I spent the morning at the Koestler Arts Centre today, poring over entries into this year’s Koestler Awards. The awards offer offenders, secure patients and detainees a creative outlet, in disciplines as diverse as poetry, watercolours and sculpture. And sequential narrative*, of course, which is why I was there.

Generally the work I saw was by newcomers to the medium, which made the range of entries all the more impressive. With 16 entries, the category makes up a tiny fraction of the 8000 artworks submitted to the awards this year, but the mix of techniques and formats formed a neat microcosm itself.

(I also got to see about twenty entries into the matchstick sculpture category, and that was just about the most impressive collection of art I have ever seen. Absolutely stunning.)

Obviously I can’t say much about this one – prizewinners won’t be announced for a little while – but the exhibition opens in September and it’ll be well-worth checking out. See their website to find out more, and thanks to everyone at the centre for having me.

*comics

The Miniatur Wunderland was terrific, filled with all kinds of amazing sights as well as dozens and dozens of ‘easter eggs’, like these climbers.

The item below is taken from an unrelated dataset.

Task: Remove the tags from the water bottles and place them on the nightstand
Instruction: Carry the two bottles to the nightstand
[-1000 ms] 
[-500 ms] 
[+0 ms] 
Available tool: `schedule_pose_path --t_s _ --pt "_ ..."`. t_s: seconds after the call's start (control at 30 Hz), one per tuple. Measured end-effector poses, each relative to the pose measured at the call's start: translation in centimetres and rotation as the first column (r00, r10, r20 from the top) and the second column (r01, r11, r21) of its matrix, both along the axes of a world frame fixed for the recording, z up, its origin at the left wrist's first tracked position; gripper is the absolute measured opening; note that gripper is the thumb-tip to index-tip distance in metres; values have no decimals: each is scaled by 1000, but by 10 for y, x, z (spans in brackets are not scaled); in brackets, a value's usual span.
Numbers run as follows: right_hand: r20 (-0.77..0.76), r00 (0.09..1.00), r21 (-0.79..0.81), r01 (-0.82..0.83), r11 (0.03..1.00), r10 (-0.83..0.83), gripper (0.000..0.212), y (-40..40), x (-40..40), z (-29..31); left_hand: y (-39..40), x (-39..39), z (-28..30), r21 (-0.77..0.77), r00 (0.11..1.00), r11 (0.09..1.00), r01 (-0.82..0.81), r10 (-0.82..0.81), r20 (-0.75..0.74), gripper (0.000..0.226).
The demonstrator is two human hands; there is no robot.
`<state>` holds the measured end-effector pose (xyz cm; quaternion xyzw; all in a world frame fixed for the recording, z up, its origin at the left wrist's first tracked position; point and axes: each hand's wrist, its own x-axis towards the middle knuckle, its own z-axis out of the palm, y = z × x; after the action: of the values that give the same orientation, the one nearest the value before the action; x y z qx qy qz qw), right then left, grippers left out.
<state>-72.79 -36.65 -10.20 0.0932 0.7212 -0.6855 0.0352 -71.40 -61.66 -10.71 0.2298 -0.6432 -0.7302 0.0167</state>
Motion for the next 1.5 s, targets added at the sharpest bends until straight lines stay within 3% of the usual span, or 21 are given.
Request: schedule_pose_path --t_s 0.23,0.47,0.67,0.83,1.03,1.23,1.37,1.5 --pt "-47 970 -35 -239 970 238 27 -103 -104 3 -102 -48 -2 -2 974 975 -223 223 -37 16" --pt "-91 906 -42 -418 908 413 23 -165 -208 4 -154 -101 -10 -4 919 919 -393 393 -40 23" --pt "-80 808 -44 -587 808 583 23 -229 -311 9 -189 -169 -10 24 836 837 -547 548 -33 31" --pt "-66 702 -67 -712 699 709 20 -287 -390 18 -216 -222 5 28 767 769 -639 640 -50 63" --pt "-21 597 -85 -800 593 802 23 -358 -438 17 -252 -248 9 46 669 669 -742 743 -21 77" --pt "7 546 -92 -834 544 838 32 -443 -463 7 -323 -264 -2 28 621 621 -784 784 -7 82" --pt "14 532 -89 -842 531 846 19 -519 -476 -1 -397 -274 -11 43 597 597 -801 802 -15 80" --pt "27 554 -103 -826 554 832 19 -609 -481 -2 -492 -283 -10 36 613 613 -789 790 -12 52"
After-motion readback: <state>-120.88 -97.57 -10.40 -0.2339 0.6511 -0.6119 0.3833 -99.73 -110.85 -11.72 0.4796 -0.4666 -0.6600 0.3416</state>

These are tiny moments in a vast and complex world. Each tiny joke is built to be overlooked by most people, but treasured by the few that spot them.

Which made it all the more impressive to notice that every little diversion like this had been fully realised: the path along the mountainside these climbers were taking had tiny ropes and ladders further along, completing their journey through the landscape.



Every one I spotted had been similarly thought through. Where two lovers lay in a field of long grass a small path had been trampled to it. Where Superman was coming to save the day a child further up the street stood gawping. Where skinny-dippers dove into the water their clothes lay crumpled by the water’s edge.

It’s an impressive commitment to maintaining some ‘fourth wall’, even when the easter eggs themselves are designed to reach through that wall and pull your camera arm to them.

On Sunday I spent a few hours playing sound-man for Anne as she shot some interviews at the London Model Engineering Exhibition. It was exactly the kind of show you’re picturing in your head; finely detailed replicas all measured with laser precision (they actually use lasers to measure the parts) and presented by chaps (and a few chapettes) clutching cups of tea.

It was wonderful. Alexandra Palace was filled with buzzing and clattering as trains, planes and ships, displayed with pride and… well, just lots of pride actually. The good kind.

I realised wandering round that the setup was incredibly familiar; it shared all the smells and murmurs and chatter of a comic convention. But the beaming faces and eagerness to talk about work with new people felt a world away. Very few were tucked behind tables and those that were were busy making things whirr about, delighting people.

Maybe it was a generational thing; by and large the exhibitors were in their 50s and 60s, a lot more confident of their abilities than the (generally) younger comics crowd I’m around so much. But I got the sense that it wasn’t just that.

Speaking to Mitch from SMEE was a treat. He beamed about the work of his friends and fellows, proud to show the work he’d spent many thousands of hours on. He was humble about his achievements as a model maker, but not entirely self-effacing, understandably proud of work he’d contributed not just to the show, but to films like X-Men First Class, Lost In Space and Harry Potter. He was brilliant. Even better, he was brilliant while wearing a SMEE-branded workshop coat.

It was a welcome reminder that it’s not impossible to talk about print and storytelling with that kind of passion.

Anyway, I didn’t get many good photos but Anne’s film will make up for that when it’s ready.

I’ve spent the last week in Leeds, scripting comics and talking about stories as Thought Bubble Festival‘s Writer In Residence. It’s been fabulous.

My script for Kristyna Baczynski, the festival’s Artist in Residence, is in production, and the four blog posts I wrote (one, two, three and four) are online to read too. Kristyna’s a fabulous illustrator, and it’s been an absolute pleasure to piece a short story together with her and see skecthes and thumbnails become six pages of comics fun.